PROBLEM
When you transcribe the data below, reproduce every line exactly and leave each picture out.

BEGIN

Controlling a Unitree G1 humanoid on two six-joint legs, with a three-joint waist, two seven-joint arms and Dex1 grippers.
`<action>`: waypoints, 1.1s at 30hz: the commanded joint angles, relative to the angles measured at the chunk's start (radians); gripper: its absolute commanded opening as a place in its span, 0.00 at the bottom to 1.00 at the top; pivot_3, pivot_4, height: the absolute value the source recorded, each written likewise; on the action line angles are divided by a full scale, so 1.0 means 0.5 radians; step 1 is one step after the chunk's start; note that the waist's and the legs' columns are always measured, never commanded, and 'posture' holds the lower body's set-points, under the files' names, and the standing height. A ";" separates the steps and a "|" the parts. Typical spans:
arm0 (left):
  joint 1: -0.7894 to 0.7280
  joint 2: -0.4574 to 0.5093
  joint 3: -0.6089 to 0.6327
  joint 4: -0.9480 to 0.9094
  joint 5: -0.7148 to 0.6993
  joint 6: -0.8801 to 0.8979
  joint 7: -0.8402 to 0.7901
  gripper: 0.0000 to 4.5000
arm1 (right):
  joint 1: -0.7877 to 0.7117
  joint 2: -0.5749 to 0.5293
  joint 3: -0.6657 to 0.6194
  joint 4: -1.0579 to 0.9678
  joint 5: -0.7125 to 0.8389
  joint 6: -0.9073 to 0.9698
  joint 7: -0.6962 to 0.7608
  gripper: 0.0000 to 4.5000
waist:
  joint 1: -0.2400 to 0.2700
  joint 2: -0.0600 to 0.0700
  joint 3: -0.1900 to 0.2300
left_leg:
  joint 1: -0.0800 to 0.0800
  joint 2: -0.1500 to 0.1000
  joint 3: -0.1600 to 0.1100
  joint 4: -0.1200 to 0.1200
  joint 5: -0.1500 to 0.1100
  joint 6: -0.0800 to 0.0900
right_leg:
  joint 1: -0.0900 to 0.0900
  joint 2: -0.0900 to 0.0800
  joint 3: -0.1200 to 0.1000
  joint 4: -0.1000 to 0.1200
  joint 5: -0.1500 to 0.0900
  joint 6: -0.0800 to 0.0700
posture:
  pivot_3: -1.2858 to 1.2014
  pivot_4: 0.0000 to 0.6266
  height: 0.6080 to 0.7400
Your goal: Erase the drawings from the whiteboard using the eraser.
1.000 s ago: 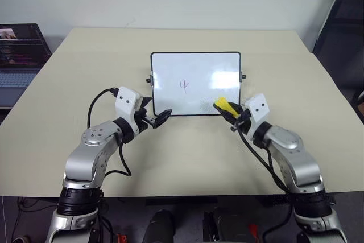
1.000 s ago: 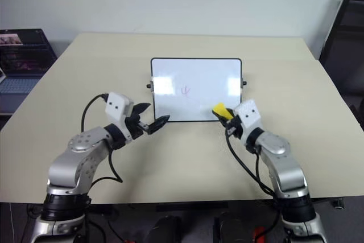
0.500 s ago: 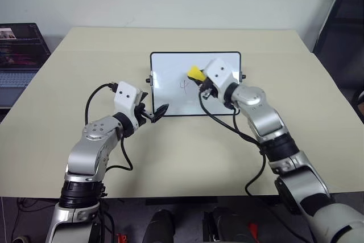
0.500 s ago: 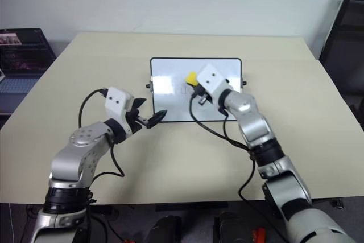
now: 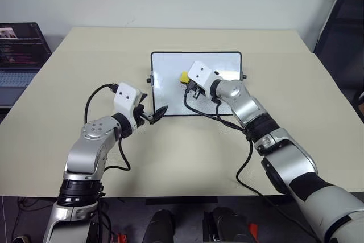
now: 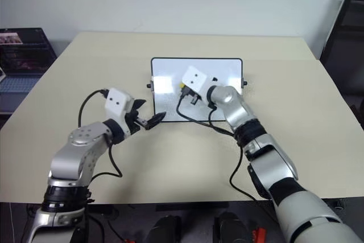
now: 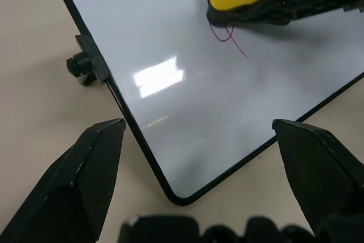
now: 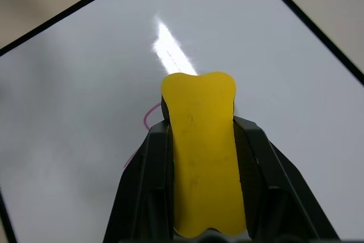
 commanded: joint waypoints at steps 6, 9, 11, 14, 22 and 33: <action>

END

REPLY TO THE EXERCISE
Controlling a Unitree G1 humanoid on two six-joint legs, with a three-joint waist, two seven-joint arms and Dex1 grippers.
`<action>`: waypoints, 1.1s at 30hz: the commanded joint angles, relative to the angles measured at the chunk's start (radians); gripper: its absolute commanded opening as a place in its span, 0.00 at the bottom to 1.00 at the top; pivot_3, pivot_4, height: the absolute value the source recorded, each written likewise; on the action line angles are divided by a full scale, so 1.0 means 0.5 radians; step 1 is one step after the chunk's start; note that the waist's and the legs' columns are always measured, never commanded, and 'posture' holds the lower body's set-points, under the files' names, and the standing height. A ";" separates the steps and a "|" the parts. Typical spans:
arm0 (left):
  joint 1: -0.7894 to 0.7280
  joint 2: -0.4574 to 0.5093
  joint 3: -0.6089 to 0.6327
  joint 4: -0.9480 to 0.9094
  joint 5: -0.7148 to 0.6993
  joint 6: -0.8801 to 0.8979
  joint 7: -0.8402 to 0.7901
  gripper: 0.0000 to 4.5000
arm1 (right):
  joint 1: -0.7877 to 0.7117
  joint 2: -0.5749 to 0.5293
  joint 3: -0.6657 to 0.6194
  joint 4: -1.0579 to 0.9678
  joint 5: -0.7125 to 0.8389
  joint 6: -0.9073 to 0.9698
  joint 7: -0.6962 to 0.7608
  gripper: 0.0000 to 4.5000
waist:
  joint 1: -0.2400 to 0.2700
  joint 2: -0.0600 to 0.0700
  joint 3: -0.1900 to 0.2300
left_leg:
  joint 1: -0.0800 to 0.0800
  joint 2: -0.1500 to 0.1000
  joint 3: -0.1600 to 0.1100
  joint 4: -0.1200 to 0.1200
  joint 5: -0.1500 to 0.1100
  joint 6: -0.0800 to 0.0900
right_leg:
  joint 1: -0.0900 to 0.0900
  joint 2: -0.0900 to 0.0800
  joint 3: -0.1200 to 0.1000
  joint 4: -0.1000 to 0.1200
  joint 5: -0.1500 to 0.0900
  joint 6: -0.0800 to 0.0700
posture:
  pivot_3: -1.2858 to 1.2014
  pivot_4: 0.0000 to 0.6266
  height: 0.6080 to 0.7400
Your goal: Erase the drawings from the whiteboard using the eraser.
1.000 s ago: 
1.000 s ago: 
0.500 s ago: 
0.500 s ago: 
now: 
now: 
now: 
now: 
 commanded: joint waypoints at steps 6, 9, 11, 14, 22 and 33: <action>

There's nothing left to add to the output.